TASK TO CARRY OUT >>
Reproduce the entries exactly, but keep the pictures out of the copy.

EXERCISE DATA >>
┏━━
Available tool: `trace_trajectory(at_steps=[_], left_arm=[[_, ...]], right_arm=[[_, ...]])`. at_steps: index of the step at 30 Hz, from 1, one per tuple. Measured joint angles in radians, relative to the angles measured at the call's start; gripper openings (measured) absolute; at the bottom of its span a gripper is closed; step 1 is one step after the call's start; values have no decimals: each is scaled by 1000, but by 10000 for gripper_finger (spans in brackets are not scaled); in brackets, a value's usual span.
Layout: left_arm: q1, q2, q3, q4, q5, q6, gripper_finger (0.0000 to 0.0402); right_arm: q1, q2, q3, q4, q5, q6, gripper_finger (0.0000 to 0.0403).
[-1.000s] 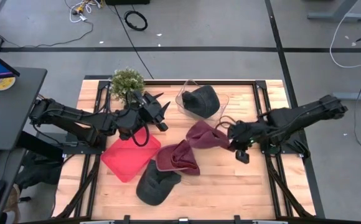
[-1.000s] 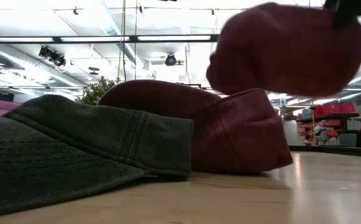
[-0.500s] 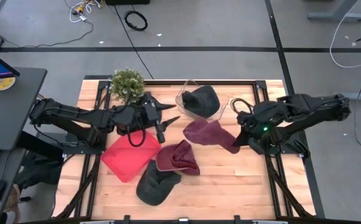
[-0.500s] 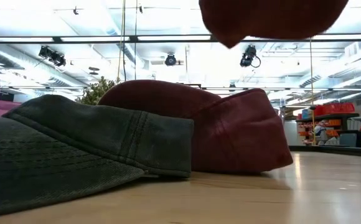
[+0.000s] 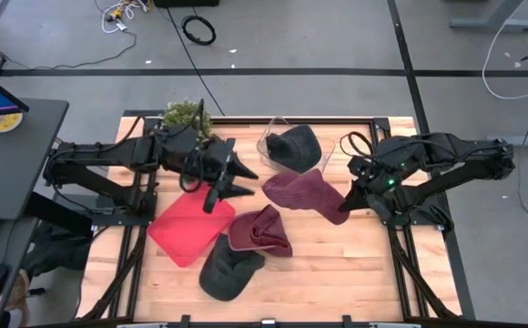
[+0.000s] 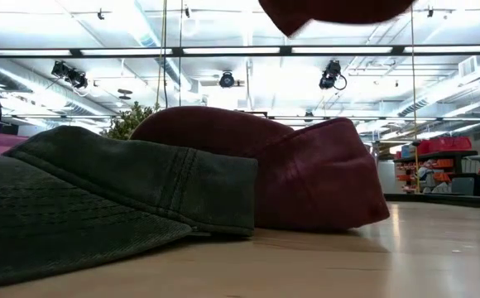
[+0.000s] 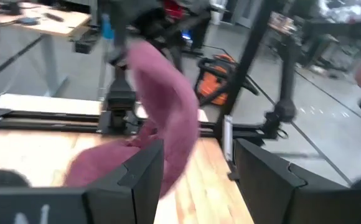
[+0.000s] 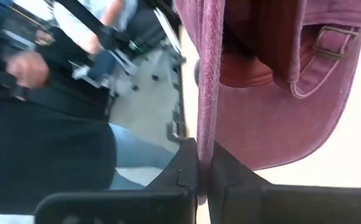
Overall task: Pick & Place hat
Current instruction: Put the right red cap into the red bin
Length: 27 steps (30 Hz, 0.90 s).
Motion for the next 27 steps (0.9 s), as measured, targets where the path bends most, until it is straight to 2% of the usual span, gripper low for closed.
trace_trajectory(at_steps=[5,10,13,23,27], left_arm=[[1,0,0,-5,6,3,200],[1,0,0,-13,-67,8,200],[1,0,0,-12,-75,24,200],[0,20,-1,-9,98,-15,200],[1,38,-2,-17,110,-19,200]], right_arm=[[-19,10,0,100,-25,0,4],[-20,29,0,158,-62,9,4],[-20,46,0,165,-76,11,3],[-45,85,0,184,-86,-21,2],[-64,85,0,208,-109,-24,2]])
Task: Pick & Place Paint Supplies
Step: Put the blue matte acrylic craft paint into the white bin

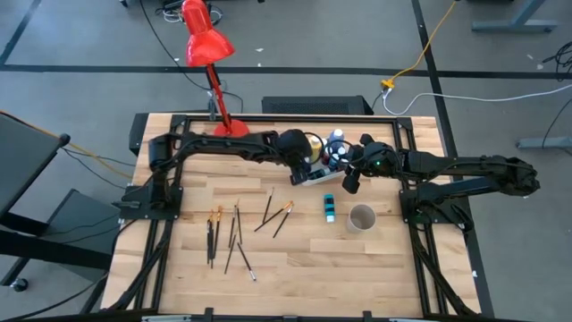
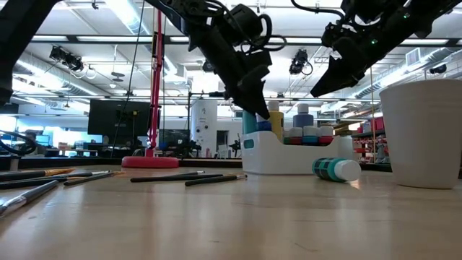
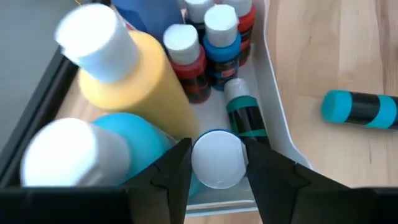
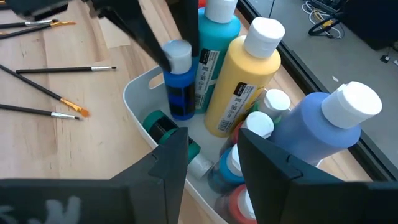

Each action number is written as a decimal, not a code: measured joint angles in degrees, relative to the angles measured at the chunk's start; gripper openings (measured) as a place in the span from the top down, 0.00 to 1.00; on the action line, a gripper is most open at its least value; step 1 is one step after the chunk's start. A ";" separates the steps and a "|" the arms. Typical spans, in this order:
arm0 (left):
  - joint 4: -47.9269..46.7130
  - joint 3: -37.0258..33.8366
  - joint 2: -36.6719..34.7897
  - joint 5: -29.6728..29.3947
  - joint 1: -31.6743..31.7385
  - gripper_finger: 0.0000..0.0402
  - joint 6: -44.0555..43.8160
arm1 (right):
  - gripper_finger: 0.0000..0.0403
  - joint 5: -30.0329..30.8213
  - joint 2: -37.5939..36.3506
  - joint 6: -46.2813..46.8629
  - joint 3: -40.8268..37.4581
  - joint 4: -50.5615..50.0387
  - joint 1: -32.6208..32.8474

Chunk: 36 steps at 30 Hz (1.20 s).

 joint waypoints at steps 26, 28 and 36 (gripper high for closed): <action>-3.36 -0.18 -1.47 3.55 0.42 0.63 1.20 | 0.64 -0.07 0.02 -0.07 -0.02 0.16 0.00; -4.43 -0.50 -0.75 3.86 0.69 0.63 1.12 | 0.64 -0.10 0.02 -0.07 -0.02 0.24 0.01; -0.58 0.15 4.62 3.96 1.82 0.63 3.73 | 0.64 -0.11 0.02 -0.10 -0.02 0.67 0.00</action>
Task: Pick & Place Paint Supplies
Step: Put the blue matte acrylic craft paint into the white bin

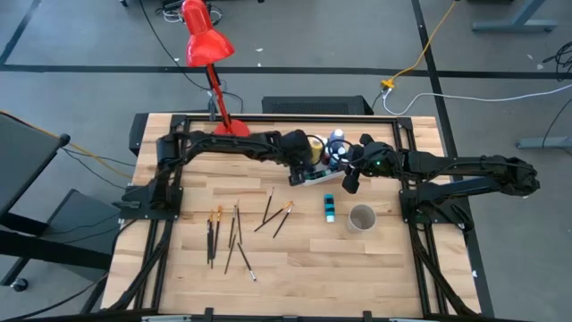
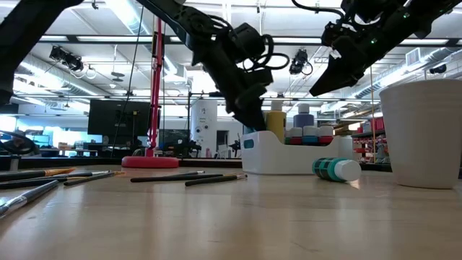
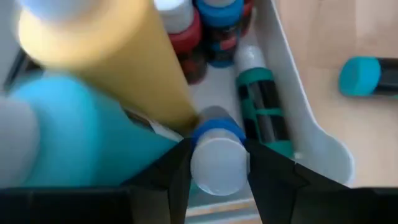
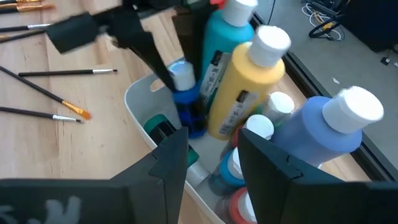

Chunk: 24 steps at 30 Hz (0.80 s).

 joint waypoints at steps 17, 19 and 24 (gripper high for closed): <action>-2.07 -0.26 -1.51 -0.28 -0.24 0.67 3.66 | 0.64 0.03 0.00 -0.74 0.00 0.18 0.02; -2.58 -0.09 -1.86 -0.30 -0.49 0.67 3.66 | 0.64 0.03 0.00 -0.72 0.00 0.18 0.00; -8.42 4.27 -1.86 -0.76 -1.49 0.63 4.17 | 0.64 0.02 0.00 -0.71 0.00 0.18 0.01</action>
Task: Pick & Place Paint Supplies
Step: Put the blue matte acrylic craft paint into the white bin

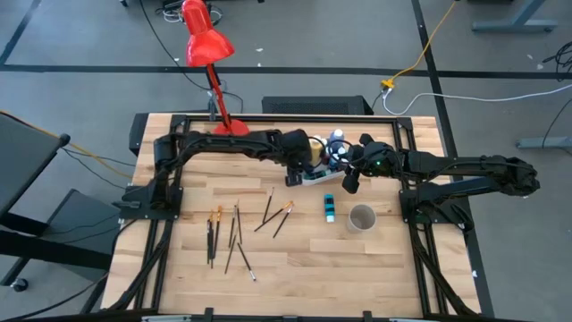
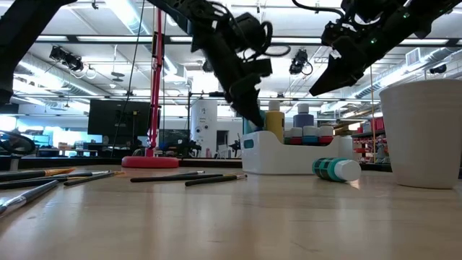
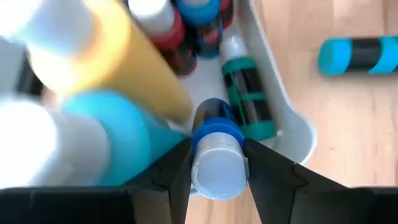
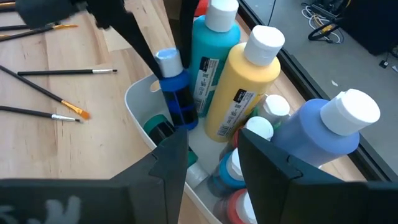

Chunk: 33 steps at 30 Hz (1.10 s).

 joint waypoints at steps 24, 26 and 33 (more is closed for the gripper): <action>-4.41 6.51 0.00 -2.03 -1.04 0.65 1.52 | 0.83 1.90 23.08 -1.28 0.17 24.69 -1.29; -4.29 6.51 0.00 -2.03 -1.04 0.63 1.56 | 0.86 1.87 23.81 -1.25 0.17 25.46 -1.94; -4.01 6.51 0.00 -2.00 -1.04 0.66 2.32 | 0.95 -3.54 24.55 -0.71 0.17 27.33 -3.33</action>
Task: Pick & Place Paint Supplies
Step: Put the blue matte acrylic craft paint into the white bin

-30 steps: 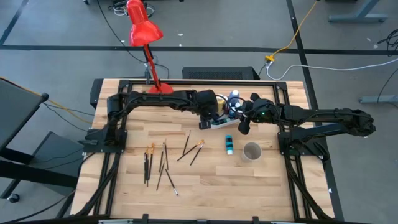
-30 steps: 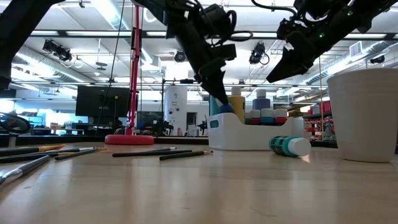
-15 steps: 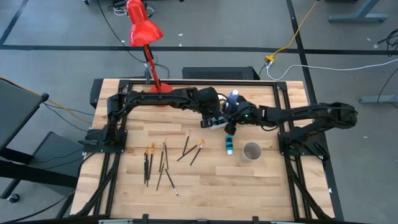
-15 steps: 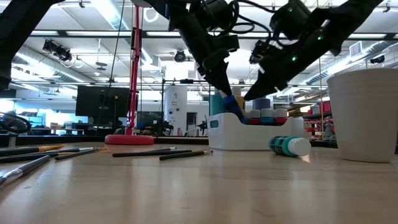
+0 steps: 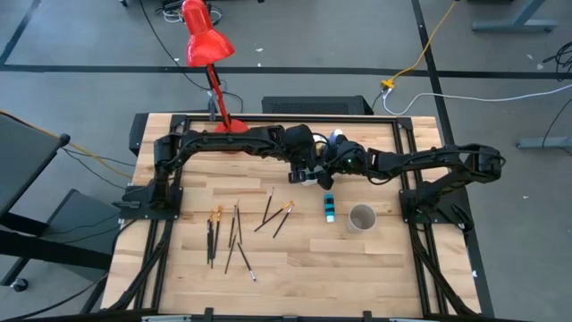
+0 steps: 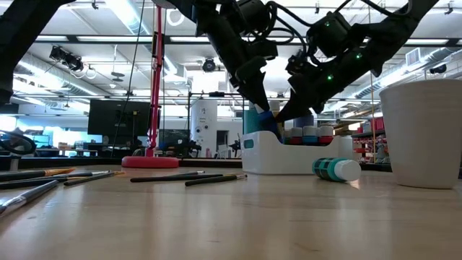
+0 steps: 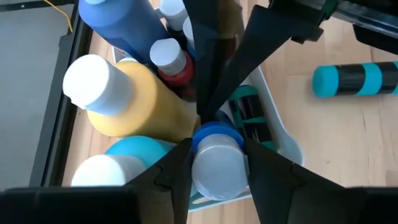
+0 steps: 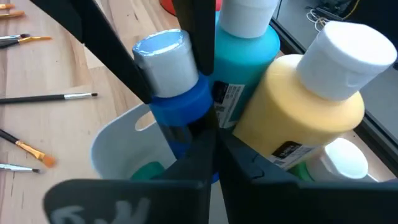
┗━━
COMPLETED EXERCISE >>
Available tool: `trace_trajectory(at_steps=[_], left_arm=[[_, ...]], right_arm=[[_, ...]])`. at_steps: index of the step at 30 Hz, from 1, one per tuple. Measured joint angles in radians, relative to the angles measured at the call's start; gripper openings (measured) absolute; at the bottom of its span a gripper is closed; step 1 is one step after the call's start; values have no decimals: each is scaled by 1000, but by 10000 for gripper_finger (spans in brackets are not scaled); in brackets, a value's usual span.
Layout: left_arm: q1, q2, q3, q4, q5, q6, gripper_finger (0.0000 to 0.0402); right_arm: q1, q2, q3, q4, q5, q6, gripper_finger (0.0000 to 0.0403).
[-1.000s] 
[-1.000s] 
[-0.500s] 
[-0.500s] 
[+0.000s] 
[+0.000s] 
[+0.000s] 
[+0.000s] 
Overall task: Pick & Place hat
Current instruction: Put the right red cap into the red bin
Length: 27 steps (30 Hz, 0.90 s).
Motion for the next 27 steps (0.9 s), as measured, targets where the path bends most, until it is straight to 2% of the usual span, gripper low for closed.
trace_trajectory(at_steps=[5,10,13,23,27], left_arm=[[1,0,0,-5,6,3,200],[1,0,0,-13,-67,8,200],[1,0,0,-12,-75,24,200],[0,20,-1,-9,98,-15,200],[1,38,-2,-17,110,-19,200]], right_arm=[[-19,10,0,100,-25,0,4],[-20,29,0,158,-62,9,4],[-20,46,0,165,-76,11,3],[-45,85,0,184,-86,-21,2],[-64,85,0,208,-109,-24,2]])
Task: Pick & Place Paint Supplies
Step: Put the blue matte acrylic craft paint into the white bin


Each action number is written as a decimal, not a code: measured joint angles in degrees, relative to the angles measured at the chunk's start; gripper openings (measured) as a place in the span from the top down, 0.00 to 1.00; on the action line, a gripper is most open at its least value; step 1 is one step after the chunk's start. A ";" separates the steps and a "|" the arms. Typical spans, in this order:
arm0 (left):
  - joint 4: -47.9269..46.7130
  - joint 3: -37.0258..33.8366
  - joint 2: -36.6719..34.7897
  - joint 5: -29.6728..29.3947
  - joint 1: -31.6743..31.7385
  - gripper_finger: 0.0000..0.0402
  - joint 6: -44.0555..43.8160
arm1 (right):
  - gripper_finger: 0.0000..0.0403
  - joint 5: -30.0329..30.8213
  - joint 2: -37.5939..36.3506
  - joint 6: -46.2813..46.8629
  - joint 3: -40.8268..37.4581
  - joint 4: -50.5615..50.0387
  - joint 1: -32.6208..32.8474

Chunk: 36 steps at 30 Hz (1.20 s).

 joint waypoints at steps 26, 28 and 36 (gripper high for closed): <action>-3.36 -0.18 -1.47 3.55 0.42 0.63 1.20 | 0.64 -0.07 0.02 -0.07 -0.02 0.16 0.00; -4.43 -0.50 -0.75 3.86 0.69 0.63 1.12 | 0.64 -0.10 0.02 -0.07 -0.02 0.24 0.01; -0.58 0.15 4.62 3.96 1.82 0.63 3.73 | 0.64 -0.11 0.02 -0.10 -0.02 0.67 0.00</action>
Task: Pick & Place Paint Supplies
Step: Put the blue matte acrylic craft paint into the white bin


Chunk: 24 steps at 30 Hz (0.80 s).

 joint waypoints at steps 17, 19 and 24 (gripper high for closed): <action>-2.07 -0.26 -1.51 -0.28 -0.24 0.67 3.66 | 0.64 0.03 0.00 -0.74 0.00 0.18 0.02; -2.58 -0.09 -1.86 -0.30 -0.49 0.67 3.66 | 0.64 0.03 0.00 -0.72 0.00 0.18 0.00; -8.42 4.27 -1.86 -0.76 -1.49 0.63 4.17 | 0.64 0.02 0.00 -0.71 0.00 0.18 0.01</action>
Task: Pick & Place Paint Supplies
Step: Put the blue matte acrylic craft paint into the white bin


Chunk: 33 steps at 30 Hz (1.10 s).

 joint waypoints at steps 24, 26 and 33 (more is closed for the gripper): <action>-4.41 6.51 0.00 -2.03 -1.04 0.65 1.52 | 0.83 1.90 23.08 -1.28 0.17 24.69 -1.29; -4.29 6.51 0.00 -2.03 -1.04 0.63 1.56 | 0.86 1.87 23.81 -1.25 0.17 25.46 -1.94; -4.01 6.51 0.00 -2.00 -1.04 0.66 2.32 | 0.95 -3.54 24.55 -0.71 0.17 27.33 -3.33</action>
Task: Pick & Place Paint Supplies
Step: Put the blue matte acrylic craft paint into the white bin

-30 steps: 
-30 steps: 
-15 steps: 
-15 steps: 
+0 steps: 
+0 steps: 
+0 steps: 
+0 steps: 

The exercise is complete with this answer.